Charles VI of France, Charles VII of France, Henry V of England, Henry VI of England, House of Tudor, Isabeau of Bavaria, Philippe II the Bold of Burgundy, Pierre of Bourbon, The Dauphin, Treaty of Troyes
Charles VI (December 3, 1368 – October 21, 1422), called the Beloved and later the Mad, was King of France from 1380 until his death in 1422. He is known for his mental illness and psychotic episodes which plagued him throughout his life.
Charles was born in Paris, in the royal residence of the Hôtel Saint-Pol, on December 3, 1368, the son of King Charles V of the House of Valois and of Joanna of Bourbon. Joanna was a daughter of Pierre I, Duke of Bourbon, and Isabella of Valois, a half-sister of Philippe VI of France. The Dukes of Bourbon were direct male-line descendants of King Louis IX of France.
His elder brothers having died before he was born, Charles was heir to the French throne and held the title Dauphin of France.
King of France
At his father’s death on September 16, 1380, Charles inherited the throne of France. His coronation took place on November 4, 1380, at Reims Cathedral. Charles VI was only 11 years old when he was crowned King of France. During his minority, France was ruled by Charles’ uncles, as regents. Although the royal age of majority was 14 (the “age of accountability” under Roman Catholic canon law), Charles terminated the regency at the age of 21.
While his father left behind a favorable military situation, marked by the reconquest of most of the English possessions in France. First placed under the regency of his uncles, the Dukes of Burgundy, Anjou, Berry and Bourbon, he decided in 1388, aged 20, to emancipate himself. In 1392, while leading a military expedition against the Duchy of Brittany, the king suffered a first attack of delirium, during which he attacked his own men in the forest of Le Mans. A few months later, following the Bal des ardents where he narrowly escaped death from burning, Charles was again placed under the regency of his uncles, the dukes of Berry and Burgundy.
Charles VI married Isabeau of Bavaria (ca. 1371 – September 24, 1435) on July 17, 1385.
Isabeau’s parents were Duke Stephen III of Bavaria-Ingolstadt and Taddea Visconti, who he married for a 100,000 ducat dowry. She was most likely born in Munich, where she was baptized as Elisabeth at the Church of Our Lady. She was great-granddaughter to the Wittelsbach Holy Roman Emperor Ludwig IV. During this period, Bavaria was counted among the most powerful German states and was divided between members of the House of Wittelsbach.
For the majority of his life and until his death, the king alternated periods of madness and lucidity. Power was held by his influential uncles but also by his wife, Queen Isabeau of Bavaria. His younger brother, Louis d’Orléans, also aspired to the regency and saw his influence grow.

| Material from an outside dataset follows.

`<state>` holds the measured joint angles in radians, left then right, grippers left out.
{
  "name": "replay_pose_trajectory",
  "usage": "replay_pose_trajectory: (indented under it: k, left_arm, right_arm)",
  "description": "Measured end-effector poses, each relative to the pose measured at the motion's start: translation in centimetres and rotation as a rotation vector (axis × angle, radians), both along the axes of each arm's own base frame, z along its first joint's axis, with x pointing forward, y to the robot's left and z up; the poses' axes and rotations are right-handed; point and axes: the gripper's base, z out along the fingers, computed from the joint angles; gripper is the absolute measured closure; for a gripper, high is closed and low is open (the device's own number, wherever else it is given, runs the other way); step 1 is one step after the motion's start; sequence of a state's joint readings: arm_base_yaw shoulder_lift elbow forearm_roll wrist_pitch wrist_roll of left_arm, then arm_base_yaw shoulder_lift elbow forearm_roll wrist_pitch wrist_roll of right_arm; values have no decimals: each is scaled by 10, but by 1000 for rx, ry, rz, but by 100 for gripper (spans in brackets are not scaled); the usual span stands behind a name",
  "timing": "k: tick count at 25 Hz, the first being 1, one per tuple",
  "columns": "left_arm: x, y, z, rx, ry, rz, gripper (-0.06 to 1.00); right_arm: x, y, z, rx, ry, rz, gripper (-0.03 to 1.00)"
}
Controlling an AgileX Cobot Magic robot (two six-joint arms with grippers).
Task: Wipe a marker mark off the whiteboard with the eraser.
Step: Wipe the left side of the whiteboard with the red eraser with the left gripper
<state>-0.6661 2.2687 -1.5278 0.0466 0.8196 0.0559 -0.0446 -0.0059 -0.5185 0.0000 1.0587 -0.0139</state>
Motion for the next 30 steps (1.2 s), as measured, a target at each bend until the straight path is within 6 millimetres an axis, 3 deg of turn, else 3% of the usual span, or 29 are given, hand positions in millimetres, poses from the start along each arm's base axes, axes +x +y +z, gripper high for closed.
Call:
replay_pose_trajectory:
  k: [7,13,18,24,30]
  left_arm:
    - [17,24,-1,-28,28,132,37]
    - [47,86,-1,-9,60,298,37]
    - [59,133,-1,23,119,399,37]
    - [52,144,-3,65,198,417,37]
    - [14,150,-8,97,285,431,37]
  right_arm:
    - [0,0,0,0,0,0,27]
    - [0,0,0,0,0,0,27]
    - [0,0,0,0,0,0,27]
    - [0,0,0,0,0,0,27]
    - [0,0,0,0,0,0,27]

The enmity between the latter and Jean the Fearless, successor of Philippe II the Bold, plunged the kingdom into a civil war during which the king found himself successively controlled by one or the other of the two parties.
In 1415 his army was crushed by the English at the Battle of Agincourt, which led to Charles’ signing of the Treaty of Troyes, which entirely disinherited his son, the Dauphin and future Charles VII, in favour of his future son-in-law Henry V of England. Henry was thus made regent and heir to the throne of France, and Charles married him to his daughter Catherine de Valois. .
Charles VI died on October 21, 1422 in Paris, at the Hôtel Saint-Pol. He was interred in Saint Denis Basilica, where his wife Isabeau of Bavaria would join him after her death in September 1435.
Henry V of England died just a few weeks before him, in August 1422, leaving an infant son, who became King Henry VI of England. Therefore, according to the Treaty of Troyes, with the death of Charles VI, little Henry became King of France. His coronation as such was in Paris (held by the English since 1418) at the cathedral of Notre Dame de Paris on 26 December 1431.
The son disinherited by Charles VI, the Dauphin Charles, continued to fight to regain his kingdom. In 1429, Joan of Arc arrived on the scene. She led his forces to victory against the English, and took him to be crowned in Reims Cathedral as King Charles VII of France on 17 July 1429. He became known as “Charles the Victorious” and was able to restore the French line to the throne of France by defeating the English in 1450.
Among Charles VI and Isabeau of Bavaria’s children were the future King Charles VII of France and two Queen’s of England.
Isabella, (1389 — 1409) married (1) Richard II, King of England, in 1396. No issue. Married (2) Charles, Duke of Orléans, in 1406. Had issue.
Catherine (1401 — 1437) married (1) Henry V, King of England, in 1420. Had issue. Married (?) (2) Owen Tudor. Had issue.
Through issue Catherine had with Owen Tudor she was the mother of Edmund Tudor who married Margaret Beaufort, a descendant of John of Gaunt (son of Edward III of England) who had consequently a distant but disputed claim to the throne; following the elimination by war of most other candidates, their son became King Henry VII of England and founder of the Tudor Dynasty.